Architecture Patterns:

  • Zero-downtime migration strategies
  • API compatibility layers
  • Database abstraction patterns
  • Monitoring and alerting systems

Personal and Professional Growth

This migration project was transformative for my career development. It pushed me into uncharted territory, requiring:

Leadership Skills:

  • Leading a complex technical project without prior experience
  • Making critical architectural decisions under pressure
  • Coordinating with multiple teams and stakeholders

Problem-Solving Abilities:

  • Breaking down complex problems into manageable components
  • Developing creative solutions to unprecedented challenges
  • Balancing multiple competing requirements and constraints

Communication and Teamwork:

  • Explaining technical concepts to non-technical stakeholders
  • Documenting processes and decisions for future reference
  • Mentoring team members on new technologies and patterns

Lessons Learned

Technical Lessons

  1. Database Selection Matters: The choice between NoSQL and SQL should be based on specific use cases and long-term requirements
  2. Performance Testing is Critical: Theoretical advantages don’t always translate to real-world performance gains
  3. Migration Planning: Comprehensive planning and testing are essential for complex migrations
  4. Tooling Investment: Building proper tooling upfront saves significant time and reduces errors

Project Management Lessons

  1. Stakeholder Communication: Regular updates and clear communication prevent misunderstandings
  2. Risk Management: Having fallback plans and rollback procedures is essential
  3. Timeline Management: Buffer time for unexpected challenges and learning curves
  4. Documentation: Thorough documentation enables knowledge transfer and future maintenance

Conclusion

The STMS MongoDB to Postgres migration stands as the most challenging and rewarding technical problem I’ve solved in my career. It required not just technical expertise, but also leadership, planning, and adaptability. The project’s success demonstrated that with proper planning, thorough testing, and commitment to excellence, even the most complex technical challenges can be overcome.

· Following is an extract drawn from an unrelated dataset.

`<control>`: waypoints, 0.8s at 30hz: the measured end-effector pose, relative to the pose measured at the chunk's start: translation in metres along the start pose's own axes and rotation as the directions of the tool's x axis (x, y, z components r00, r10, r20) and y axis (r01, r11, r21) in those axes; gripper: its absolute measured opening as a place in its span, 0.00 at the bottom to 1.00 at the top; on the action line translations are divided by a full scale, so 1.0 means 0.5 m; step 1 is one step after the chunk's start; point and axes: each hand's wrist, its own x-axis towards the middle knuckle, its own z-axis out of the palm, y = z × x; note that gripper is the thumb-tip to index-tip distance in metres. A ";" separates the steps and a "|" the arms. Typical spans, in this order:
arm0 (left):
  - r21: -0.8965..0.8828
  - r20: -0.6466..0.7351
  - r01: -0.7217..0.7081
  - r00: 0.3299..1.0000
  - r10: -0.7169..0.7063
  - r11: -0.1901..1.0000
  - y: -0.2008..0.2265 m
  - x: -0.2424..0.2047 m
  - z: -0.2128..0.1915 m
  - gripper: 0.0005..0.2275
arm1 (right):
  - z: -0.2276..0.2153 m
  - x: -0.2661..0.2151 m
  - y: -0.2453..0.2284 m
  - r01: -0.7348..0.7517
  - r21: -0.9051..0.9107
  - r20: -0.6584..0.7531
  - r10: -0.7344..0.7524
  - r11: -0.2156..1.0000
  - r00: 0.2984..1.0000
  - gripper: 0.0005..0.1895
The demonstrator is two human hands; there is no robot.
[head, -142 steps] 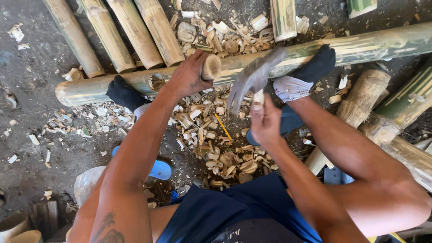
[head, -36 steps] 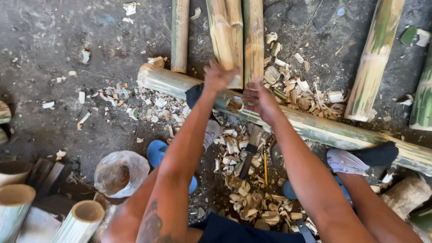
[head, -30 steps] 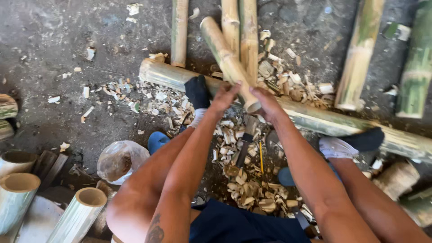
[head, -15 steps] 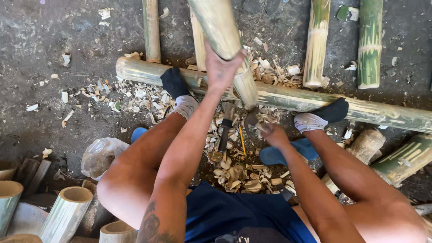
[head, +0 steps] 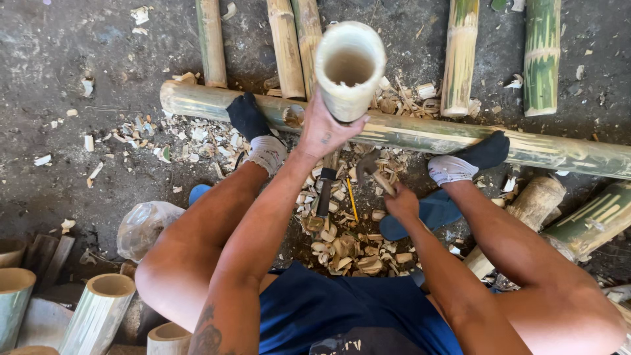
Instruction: The person sits on the ground and uses a hammer and chisel to hollow out the inside of bamboo segments. They repeatedly strike the chisel, clear debris, and inspect the hollowed ends.
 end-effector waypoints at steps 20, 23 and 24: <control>0.085 0.195 -0.186 0.966 0.167 0.979 0.084 0.051 -0.012 0.56 | -0.649 -0.367 -0.377 0.744 -0.134 -0.504 -0.691 0.655 0.518 0.09; 0.118 0.182 -0.197 0.968 0.174 0.973 0.079 0.024 -0.020 0.55 | -0.654 -0.412 -0.401 0.766 -0.119 -0.461 -0.718 0.632 0.521 0.11; 0.107 0.182 -0.210 0.965 0.189 0.972 0.081 0.022 -0.022 0.55 | -0.650 -0.416 -0.409 0.707 -0.177 -0.407 -0.705 0.685 0.581 0.12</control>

This experience fundamentally changed my approach to software engineering, emphasizing the importance of:

  • Understanding the full context and requirements before making technical decisions
  • Investing time in proper tooling and testing
  • Maintaining clear communication throughout complex projects
  • Being willing to learn new technologies and approaches when necessary

The migration’s success not only improved STMS’s capabilities but also established patterns and processes that continue to benefit eBay’s infrastructure projects. It reinforced my belief that embracing unknown challenges and succeeding through them is key to both personal and professional development.

Looking back, this project represents a turning point in my career, transforming me from a developer who implements solutions to an engineer who can architect and lead complex technical initiatives. The confidence and skills gained from this experience continue to guide my approach to new challenges and opportunities in software engineering.